## EXERCISE BRIEF
Would you transcribe the listing that follows, character for character, and omit its images?

## SUPPLIED MATERIAL
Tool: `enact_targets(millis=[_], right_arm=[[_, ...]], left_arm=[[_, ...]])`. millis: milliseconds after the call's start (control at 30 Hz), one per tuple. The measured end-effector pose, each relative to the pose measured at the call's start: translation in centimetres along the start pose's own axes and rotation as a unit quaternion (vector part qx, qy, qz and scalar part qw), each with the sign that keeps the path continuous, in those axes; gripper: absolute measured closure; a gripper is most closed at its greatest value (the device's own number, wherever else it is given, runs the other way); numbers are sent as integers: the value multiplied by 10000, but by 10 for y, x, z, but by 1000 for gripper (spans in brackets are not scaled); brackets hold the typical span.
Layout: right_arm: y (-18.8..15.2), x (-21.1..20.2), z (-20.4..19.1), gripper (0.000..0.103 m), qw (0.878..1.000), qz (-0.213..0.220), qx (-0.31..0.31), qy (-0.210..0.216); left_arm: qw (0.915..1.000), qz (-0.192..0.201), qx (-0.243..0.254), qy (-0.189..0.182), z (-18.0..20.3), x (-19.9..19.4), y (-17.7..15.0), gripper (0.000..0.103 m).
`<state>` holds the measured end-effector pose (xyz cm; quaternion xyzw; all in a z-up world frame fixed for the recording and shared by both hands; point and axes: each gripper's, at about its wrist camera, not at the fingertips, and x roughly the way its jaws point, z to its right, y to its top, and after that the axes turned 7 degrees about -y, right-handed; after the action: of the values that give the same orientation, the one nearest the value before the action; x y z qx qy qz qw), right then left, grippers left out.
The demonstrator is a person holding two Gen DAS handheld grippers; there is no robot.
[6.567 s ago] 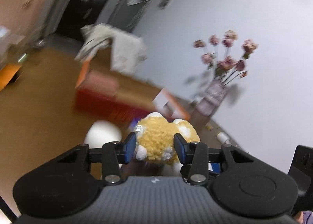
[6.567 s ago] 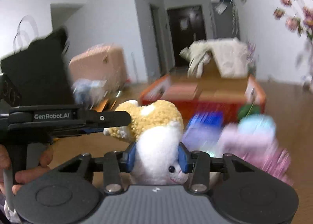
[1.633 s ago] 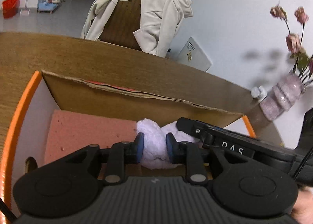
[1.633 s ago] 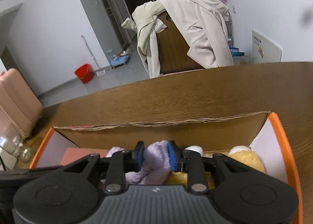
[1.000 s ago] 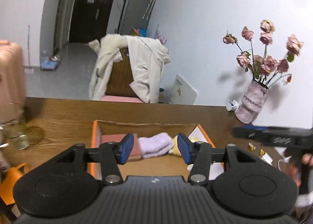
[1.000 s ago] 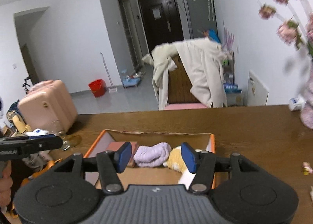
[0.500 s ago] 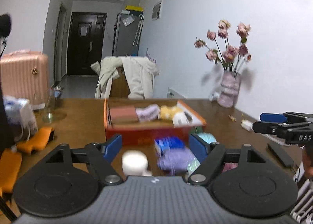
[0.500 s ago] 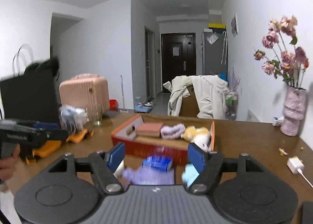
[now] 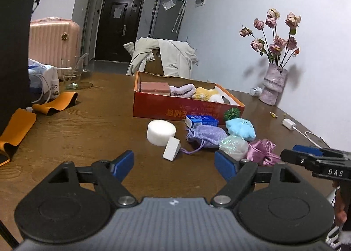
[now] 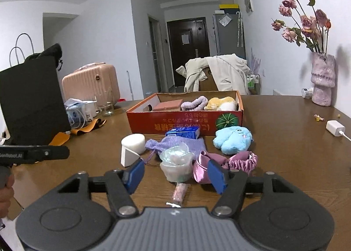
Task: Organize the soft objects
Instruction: 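Grasp the small white block with the left gripper, then carry the white block into the box beside the sponge and open the left gripper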
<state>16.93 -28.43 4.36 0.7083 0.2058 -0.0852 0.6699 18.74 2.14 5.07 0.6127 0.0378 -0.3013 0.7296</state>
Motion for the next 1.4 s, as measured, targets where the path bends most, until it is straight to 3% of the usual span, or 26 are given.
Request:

## YOUR RESPONSE
Tool: `enact_targets(millis=[_], right_arm=[[_, ...]], left_arm=[[_, ...]])`. millis: milliseconds after the call's start (control at 30 Hz), one per tuple. The measured end-effector pose, each relative to the pose measured at the call's start: translation in centimetres along the start pose's own axes and rotation as a unit quaternion (vector part qx, qy, qz and scalar part qw), each with the sign that keeps the path continuous, in those axes; gripper: absolute measured closure; a gripper is most closed at its greatest value (the device's own number, wherever else it is given, runs the other way); numbers are sent as integers: the value multiplied by 10000, but by 10 for y, x, z, but by 1000 for gripper (spans in brackets are not scaled); brackets hold the typical span.
Layout: right_arm: y (-18.8..15.2), x (-21.1..20.2), z (-20.4..19.1), gripper (0.000..0.103 m), qw (0.878..1.000), qz (-0.213..0.220), qx (-0.31..0.31), qy (-0.210..0.216); left_arm: qw (0.915..1.000), qz (-0.192..0.201), qx (-0.243..0.254), qy (-0.189..0.182), z (-18.0..20.3), x (-19.9..19.4), y (-17.7..15.0), gripper (0.000..0.103 m).
`<state>` holds the measured end-effector pose (xyz cm; quaternion xyzw; all in a z-up world frame fixed for the recording and shared by both hands; point and axes: each gripper's, at about its wrist camera, not at the fingertips, and x roughly the way its jaws point, z to its right, y to its top, and after that the axes turned 7 degrees about -y, right-handed; after the action: of the values that give the same orientation, the one nearest the value before the action; x y z qx qy qz qw), right then left, grippers left out.
The demonstrator is a person holding two Gen DAS handheld grippers; there is no robot.
[6.567 s ago] 
[6.567 s ago] 
[1.633 s ago] 
[1.633 s ago] 
[1.000 s ago] 
[1.000 s ago] 
[0.500 s ago] 
[0.500 s ago] 
[now] 
[now] 
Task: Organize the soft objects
Instruction: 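Grasp the small white block with the left gripper, then carry the white block into the box beside the sponge and open the left gripper
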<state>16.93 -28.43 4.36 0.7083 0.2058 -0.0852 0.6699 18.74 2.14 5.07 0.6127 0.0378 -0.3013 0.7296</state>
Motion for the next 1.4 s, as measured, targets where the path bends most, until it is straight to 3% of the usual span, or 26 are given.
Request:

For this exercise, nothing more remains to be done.